Monday, February 3, 2014

Groundhog Day Resolutions

Happy Groundhog Day...um, plus one.  It's an exciting time, for those of us in the minority who maintain that Groundhog Day is a much better day to start resolutions than January 1.  It's perfect, really.  The gym has cleared of all of those "January oners" who vowed to exercise.  The Super Bowl is over, so you can safely swear off hot wings. And the cold weather is closer to gone (at least in South Texas), so you can commune with nature more, if that's on your list. 

The other advantage of implementing your resolve on February 2 instead of January 1 is that you have a whole month to hear others' resolution lists, giving you the fodder to think about yours carefully while you pay off Christmas and get back into the post-holiday groove of normal life.  January is the hunkering-down month, the nothing-special month, perfect for reflecting and making notes. Much better, really, than trying to reflect while the frenzy of holidays and relatives clouds your judgment.  I wrote a little down almost every day, allowing myself the luxury of time to think about my priorities. 

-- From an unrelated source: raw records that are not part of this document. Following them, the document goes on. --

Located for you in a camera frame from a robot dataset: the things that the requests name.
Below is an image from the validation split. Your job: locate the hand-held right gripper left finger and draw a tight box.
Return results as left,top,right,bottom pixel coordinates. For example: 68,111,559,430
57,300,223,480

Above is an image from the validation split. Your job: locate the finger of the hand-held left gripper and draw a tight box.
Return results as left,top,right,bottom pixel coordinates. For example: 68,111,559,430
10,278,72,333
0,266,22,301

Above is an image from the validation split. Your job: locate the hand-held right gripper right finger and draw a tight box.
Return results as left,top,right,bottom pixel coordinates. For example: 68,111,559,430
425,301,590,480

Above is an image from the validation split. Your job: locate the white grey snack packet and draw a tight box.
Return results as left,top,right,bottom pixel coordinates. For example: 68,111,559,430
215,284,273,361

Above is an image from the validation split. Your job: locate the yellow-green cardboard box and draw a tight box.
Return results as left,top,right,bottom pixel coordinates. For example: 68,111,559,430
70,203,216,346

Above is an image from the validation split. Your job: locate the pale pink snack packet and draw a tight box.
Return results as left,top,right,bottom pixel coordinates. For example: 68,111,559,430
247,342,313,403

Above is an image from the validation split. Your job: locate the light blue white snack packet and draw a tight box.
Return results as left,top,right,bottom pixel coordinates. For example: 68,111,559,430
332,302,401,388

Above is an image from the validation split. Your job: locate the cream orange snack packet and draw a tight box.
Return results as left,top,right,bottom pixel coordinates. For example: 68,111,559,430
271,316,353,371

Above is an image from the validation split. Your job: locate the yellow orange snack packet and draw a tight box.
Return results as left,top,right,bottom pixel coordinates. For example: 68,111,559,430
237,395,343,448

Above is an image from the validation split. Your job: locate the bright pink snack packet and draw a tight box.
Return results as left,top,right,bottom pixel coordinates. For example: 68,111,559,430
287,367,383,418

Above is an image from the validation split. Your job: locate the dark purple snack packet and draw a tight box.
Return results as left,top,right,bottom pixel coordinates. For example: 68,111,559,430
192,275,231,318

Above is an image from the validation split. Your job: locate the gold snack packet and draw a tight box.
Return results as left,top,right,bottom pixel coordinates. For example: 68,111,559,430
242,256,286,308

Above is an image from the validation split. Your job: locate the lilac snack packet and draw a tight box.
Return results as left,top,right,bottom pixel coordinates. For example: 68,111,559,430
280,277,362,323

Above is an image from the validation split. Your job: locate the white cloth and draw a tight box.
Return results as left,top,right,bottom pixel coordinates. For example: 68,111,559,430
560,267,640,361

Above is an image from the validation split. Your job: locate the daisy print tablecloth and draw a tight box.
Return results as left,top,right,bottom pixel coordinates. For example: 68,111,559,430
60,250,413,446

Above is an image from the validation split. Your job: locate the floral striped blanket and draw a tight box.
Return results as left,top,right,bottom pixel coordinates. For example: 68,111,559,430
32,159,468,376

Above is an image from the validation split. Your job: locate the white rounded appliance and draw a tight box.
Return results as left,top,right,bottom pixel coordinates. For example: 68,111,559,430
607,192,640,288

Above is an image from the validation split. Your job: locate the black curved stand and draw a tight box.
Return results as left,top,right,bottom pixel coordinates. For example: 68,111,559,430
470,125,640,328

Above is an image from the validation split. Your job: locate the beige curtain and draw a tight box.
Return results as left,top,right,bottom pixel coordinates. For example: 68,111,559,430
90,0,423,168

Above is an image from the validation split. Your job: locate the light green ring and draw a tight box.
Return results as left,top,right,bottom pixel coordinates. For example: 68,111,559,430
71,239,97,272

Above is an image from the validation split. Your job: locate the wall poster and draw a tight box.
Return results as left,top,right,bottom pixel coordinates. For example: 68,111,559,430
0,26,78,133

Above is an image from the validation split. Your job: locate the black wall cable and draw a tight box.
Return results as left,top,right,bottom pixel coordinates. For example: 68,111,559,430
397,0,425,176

So, after a month of rumination, here is my list:

Look up.  This was inspired by an acquaintance and fellow alumni of my graduate English program.  It means to keep your eyes and your heart open and ready for "amazing little discoveries."  This acquaintance, writer and designer Alyson Wagner, sent me a wonderful New Year's e-card that she designed with this image, an uplifting discovery she made on a winter walk.  It was perfect medicine for my lost feelings of "what is next?" 

 
 
1) Keep writing.  As I mentioned, I have felt so lost lately without my little one to write about.  It's ironic that once my grief over his death started to subside, a deep grief for the loss of the words that Dylan helped me create has overtaken me.  But I've always been a writer, of different sorts (persuasive and informational)--I was just too afraid to let the good stuff out, the stuff that doesn't garner a paycheck but pays so much more.  And the subject matter--unconditional love, loss, having your soul refined by a traumatic experience--is still relevant, will always be relevant.  I just need to render it through the lens of my life going forward. Part of this resolution is changing the name of the blog to stop dwelling on the disease that no longer exists.  I am in the next part of my life, informed by all that I have experienced and mindful of his spirit as a source of deep strength and love.  And the blog's name needs to reflect that while honoring him, since it was him who changed me.  It's coming soon.    
 
2) Read my friends' books.  Nothing is better than keeping good creative company if you want to keep your own creativity flowing.  I am fortunate enough to know a few wonderfully creative and fearless people who have written books, and I plan to read them all--and share information about them here--throughout the year. 
 
3) Finish reading David and Goliath.  I started reading Malcolm Gladwell's latest book last year and have been too addled with the details and drudgeries of daily life to complete it.  But, as a mother of a child who is wrangling the challenges presented by ADHD, auditory processing disorders and developmental language issues (not to mention the loss of his little brother), I really need to consume and live its message. Gladwell proposes that the adversity that we tend to associate with the underdogs of the world--deaths, learning disabilities, discrimination, physical disabilities and other less-than-desirable poker hands--should be interpreted not as disadvantages but as powerful keys to potential greatness. Which leads me to my last resolution...
 
4) Stop feeling sorry for Colin.  I struggle desperately with this one, as any mother would.  I see him struggle with bullies, isolation and poor grades at school (see aforementioned learning issues listed in #3) and I want to hug him constantly just to squeeze out the uneasiness and frustration he feels.  These issues were starting to arise when Dylan was still with us and have worsened as Colin advances in grade levels.  Maybe the trauma of losing Dylan exacerbated them.  But, as much as I want to cradle that big 8-year-old in my arms and rock him every day for hours, I can't just make these things go away.  My job is to get him the professional help he needs, encourage him to work hard, cheer him on to success and insist he stick with it. I already know that overcoming these obstacles will build a character as strong as steel in him.  He will know the meaning of excruciatingly hard work by the time he graduates high school, unlike those kids who never struggled with their schoolwork. He will know about loss and sadness more than most others his age, and that will make him especially tender and compassionate toward those he loves.  He will be an amazing man for these things--unless I get in the way by coddling and pitying him.       
 
5) Oh, yeah--and try not to drink too much beer, as it makes my midsection all mushy. 
 
So, I'm holding myself to these things and will talk about them throughout the year.  Especially the resolution to look up, become aware of everything around me, and make those little discoveries that change your life.  That's the difference Dylan made. 

1 comment:

  1. Thank you for sharing! You write so beautifully! I am Elaine's friend and we have met on a couple of occasions. I truly appreciate your blog and your feelings towards life now. It makes me realize what I have and what I should be thankful for. Thank you Teri!